Those were all the words that music icon Prince had to use during the Grammys last Sunday to spark wild applause within the Staples Center in Los Angeles, set social media ablaze and remind the more than 28 million people watching that the devaluation of art and Black lives are two unfortunate, tragic and mutually related occurrences.
Although it’s not a connection everybody makes, art and politics have always impacted one another.
Nothing seems to exemplify this better than the recent resurgence of politically packed, racially charged music being produced by Black artists in the midst of the Black Lives Matter movement.
What used to be controversial topics that were only being discussed by indie artists or lightly touched on in a mainstream tune that was careful not to offend the predominantly white institutions controlling the dissemination of music, has now been boldly addressed throughout J.Cole’s 2014 Forest Hills Drive, all throughout Lauryn Hill’s body of work, D’Angelo’s Black Messiah and in Kendrick Lamar’s latest hit single “The Blacker the Berry.”
As Women’s and Gender Studies and Africana Studies Rutgers Professor Brittney Cooper explained in a recent Salon post, “protest music has returned” and it has even made its way onto the Grammy stage.
The politics that are driving the Black Lives Matter movement are also fueling a shift in music and recapturing that influential medium for the sake of making powerful statements in a way that will leave listeners pondering in the best way.

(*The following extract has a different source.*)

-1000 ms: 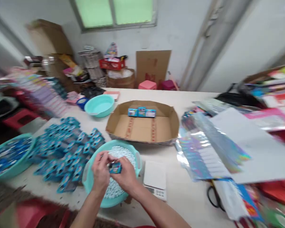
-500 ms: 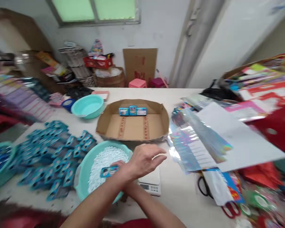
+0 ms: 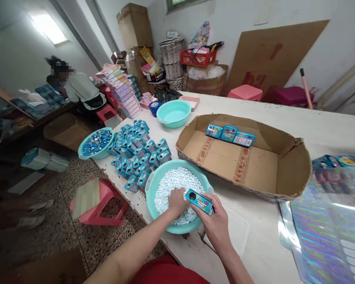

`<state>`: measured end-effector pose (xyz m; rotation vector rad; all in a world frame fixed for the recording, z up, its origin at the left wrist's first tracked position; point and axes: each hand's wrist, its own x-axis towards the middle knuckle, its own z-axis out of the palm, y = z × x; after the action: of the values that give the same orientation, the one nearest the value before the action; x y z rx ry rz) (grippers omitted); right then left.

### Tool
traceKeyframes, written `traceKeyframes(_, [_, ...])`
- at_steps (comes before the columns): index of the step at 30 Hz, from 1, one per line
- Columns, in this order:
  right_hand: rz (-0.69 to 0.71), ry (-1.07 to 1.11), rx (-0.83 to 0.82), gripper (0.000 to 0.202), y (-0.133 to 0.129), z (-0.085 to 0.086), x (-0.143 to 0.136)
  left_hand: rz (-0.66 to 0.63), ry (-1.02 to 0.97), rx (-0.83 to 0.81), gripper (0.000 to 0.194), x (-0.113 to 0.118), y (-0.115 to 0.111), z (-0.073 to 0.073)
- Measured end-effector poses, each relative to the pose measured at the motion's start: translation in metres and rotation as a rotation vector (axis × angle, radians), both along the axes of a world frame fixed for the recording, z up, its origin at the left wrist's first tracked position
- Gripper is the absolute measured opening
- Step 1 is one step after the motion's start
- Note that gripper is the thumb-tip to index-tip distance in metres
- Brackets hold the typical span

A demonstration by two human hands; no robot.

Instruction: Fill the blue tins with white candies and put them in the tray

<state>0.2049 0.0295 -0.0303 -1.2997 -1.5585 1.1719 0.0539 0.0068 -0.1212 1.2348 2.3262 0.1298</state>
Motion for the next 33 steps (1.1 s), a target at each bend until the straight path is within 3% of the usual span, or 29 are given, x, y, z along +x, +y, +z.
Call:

This is, after all, how hip-hop began — by turning music into a stage to discuss the oppression of the Black community.
So if music has taken on such an important role in the midst of the Black Lives Matter movement, why is Prince reminding people that albums still matter?
Are people not praising these artists for their powerful words and posting think piece after think piece about their bold decision to take music to the next level? Yes, but artists are getting nothing more than a pat on the back for bringing racism to the forefront of their musical discussions.
Artists, especially Black artists, are not being compensated for their work. Their songs are being downloaded for free, their CDs are gathering dust on the shelves and album sales for hip-hop and rap are plummeting.
This trend, some would argue, is the direct result of the same thing that brought the publishing industry to its knees. Consumers today can’t focus long enough to read a book or long enough to listen to an entire album or long enough to remember that Black Lives Matter when protests aren’t making the headlines.
This is why Prince’s reminder that books, albums and Black lives all matter is so important.
“Prince’s remarks remind us that it is art, our ability to sit with art and all the possibilities it helps us to imagine, that is so important to our ability to value all lives, and Black lives in particular,” Cooper writes. “But under conditions of neoliberalism, which favor the unregulated, unchecked reach of huge multinational corporations into every area of our lives, art and music and the people who produce them all become merely marketable commodities. Thus, Black artists are asked to perform on stage, even though our musical output is economically undercompensated, and our artistic aesthetic is appropriated by the likes of Iggy Azalea and Macklemore, and the hot blue-eyed soul artist of the moment.”
The same way Black lives must be protected, their art must be protected as well because it is perhaps through that channel that today’s most important and powerful messages can be most efficiently spread.
“Long after the regular protests wane, young people will be sitting in basements and locked upstairs in bedrooms, headphones on blast, pondering these questions, reckoning with their implications,” Cooper adds. “… There is a generative energy and spirit in the air. The seeds of movement have been planted in freshly tilled soil that is made each time we dig an unearned, undeserved grave. As we listen to and watch our artists conduct our second act, those seeds are being fertilized. Someday they will sprout and begin to bloom.”
And it will be with hopeful hearts that we may someday watch those seeds bloom and be able to confidently say that both the artistic and political landscapes have blossomed into environments that actually nurture the simple truth that Black lives still matter. Like books and albums, Black lives still matter.